The parish of Wotton Underwood was home to the Grenville family for several centuries. Danish by origin, Grenvilles accompanied William the Conqueror and following the Conquest were given lands in the West Country. But some members of the family evidently came soon after to Wotton since in 1166 Gerard de Grenville held one knight’s fee at Wotton from the overlord Walter Giffard, Earl of Buckingham, and Eustace de Grenville “answered for one knight’s fee to the Earl of Leicester” in 1231 (Hundred Rolls of Henry III). However, it was not until after 1714 that the Grenvilles finally bought the manorial rights from Walter Giffard’s heirs. Meanwhile, as Country Life put it in a series for three articles on Wotton House in July 1949, “the family had been living quietly at Wotton, waxing in wealth and importance as sheriffs and knights of the shire”.

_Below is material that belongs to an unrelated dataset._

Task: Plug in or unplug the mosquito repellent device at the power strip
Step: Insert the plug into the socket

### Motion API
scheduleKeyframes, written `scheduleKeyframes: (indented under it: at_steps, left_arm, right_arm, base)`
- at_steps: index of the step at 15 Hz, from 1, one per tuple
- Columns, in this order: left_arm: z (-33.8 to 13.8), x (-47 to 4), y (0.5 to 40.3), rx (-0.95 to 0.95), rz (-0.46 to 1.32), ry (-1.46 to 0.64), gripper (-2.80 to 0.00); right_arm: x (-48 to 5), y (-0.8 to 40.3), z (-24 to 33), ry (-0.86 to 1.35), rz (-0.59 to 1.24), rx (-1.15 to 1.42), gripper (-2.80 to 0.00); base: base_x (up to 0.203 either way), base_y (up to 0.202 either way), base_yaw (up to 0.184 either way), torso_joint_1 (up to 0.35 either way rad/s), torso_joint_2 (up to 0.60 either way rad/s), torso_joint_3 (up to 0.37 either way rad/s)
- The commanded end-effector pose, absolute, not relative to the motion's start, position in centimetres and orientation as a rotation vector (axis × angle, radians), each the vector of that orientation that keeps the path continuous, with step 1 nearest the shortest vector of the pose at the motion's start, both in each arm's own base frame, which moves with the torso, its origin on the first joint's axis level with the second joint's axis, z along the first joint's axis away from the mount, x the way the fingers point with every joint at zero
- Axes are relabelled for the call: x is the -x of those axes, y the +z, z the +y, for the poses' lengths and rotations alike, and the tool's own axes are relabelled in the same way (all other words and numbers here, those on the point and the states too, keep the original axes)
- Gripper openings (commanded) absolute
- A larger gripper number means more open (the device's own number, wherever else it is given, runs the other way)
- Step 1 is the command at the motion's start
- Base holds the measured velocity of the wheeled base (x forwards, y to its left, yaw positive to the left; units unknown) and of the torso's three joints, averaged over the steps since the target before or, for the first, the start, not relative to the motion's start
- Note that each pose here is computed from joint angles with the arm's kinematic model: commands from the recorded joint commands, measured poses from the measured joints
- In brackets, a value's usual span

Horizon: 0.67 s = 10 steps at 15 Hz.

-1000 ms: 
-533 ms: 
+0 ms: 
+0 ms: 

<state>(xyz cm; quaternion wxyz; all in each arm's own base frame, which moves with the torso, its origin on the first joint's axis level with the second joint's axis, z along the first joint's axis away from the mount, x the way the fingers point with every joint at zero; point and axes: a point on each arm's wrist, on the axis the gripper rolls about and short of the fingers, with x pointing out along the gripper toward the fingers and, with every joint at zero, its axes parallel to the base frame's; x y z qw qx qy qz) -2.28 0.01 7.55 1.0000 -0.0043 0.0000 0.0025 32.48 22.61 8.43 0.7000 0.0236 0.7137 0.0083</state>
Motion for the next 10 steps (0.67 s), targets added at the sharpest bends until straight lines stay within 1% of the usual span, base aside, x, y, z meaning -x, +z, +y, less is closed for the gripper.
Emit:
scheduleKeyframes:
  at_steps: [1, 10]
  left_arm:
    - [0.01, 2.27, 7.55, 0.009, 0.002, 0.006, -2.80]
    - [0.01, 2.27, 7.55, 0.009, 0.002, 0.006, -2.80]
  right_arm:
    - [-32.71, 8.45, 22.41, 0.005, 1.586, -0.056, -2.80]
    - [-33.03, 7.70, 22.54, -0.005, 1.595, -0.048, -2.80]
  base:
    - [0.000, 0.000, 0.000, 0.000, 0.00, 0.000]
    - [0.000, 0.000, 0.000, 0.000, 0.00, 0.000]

Almost all the documentary evidence relating to the building of the original Wotton House in 1704 – and indeed to the following 120 years – was destroyed in the great fire of 1820 described below. Most of the surviving Grenville papers are held by the Henry Huntington Library in California. We know little about how the family lived before 1704. There is mention in 1618 of a manor house a hundred yards or so to the southeast of the present house, but no paintings or descriptions survive.
In its three hundred year history Wotton has had its full share of drama and misfortune. But overall it has been a lucky house. Before the great fire of 1820, John Soane happened to have undertaken recent commissions for the Marquis of Buckingham at Stowe, including the Gothic Library, and was the obvious architect to rebuild the house. Wotton took on a new lease of life as a Soane house, and as such became an endangered species in the 20th century when Soane went out of fashion.
In 1957 it again faced destruction, this time at the hands of developers planning to replace it with a housing estate. It was by pure chance that Mrs Patrick Brunner was brought to see it a fortnight before it was due to be demolished and decided to save it. By a further happy accident, the Historic Buildings Council had recently been formed precisely in order to help save such stately homes, then disappearing at an alarming rate. With the aid of a grant from the Council and the services of Donald Insall Associates, Mr and Mrs Brunner embarked on a major restoration project ensuring that Wotton House, almost alone, has survived almost exactly as Soane left it.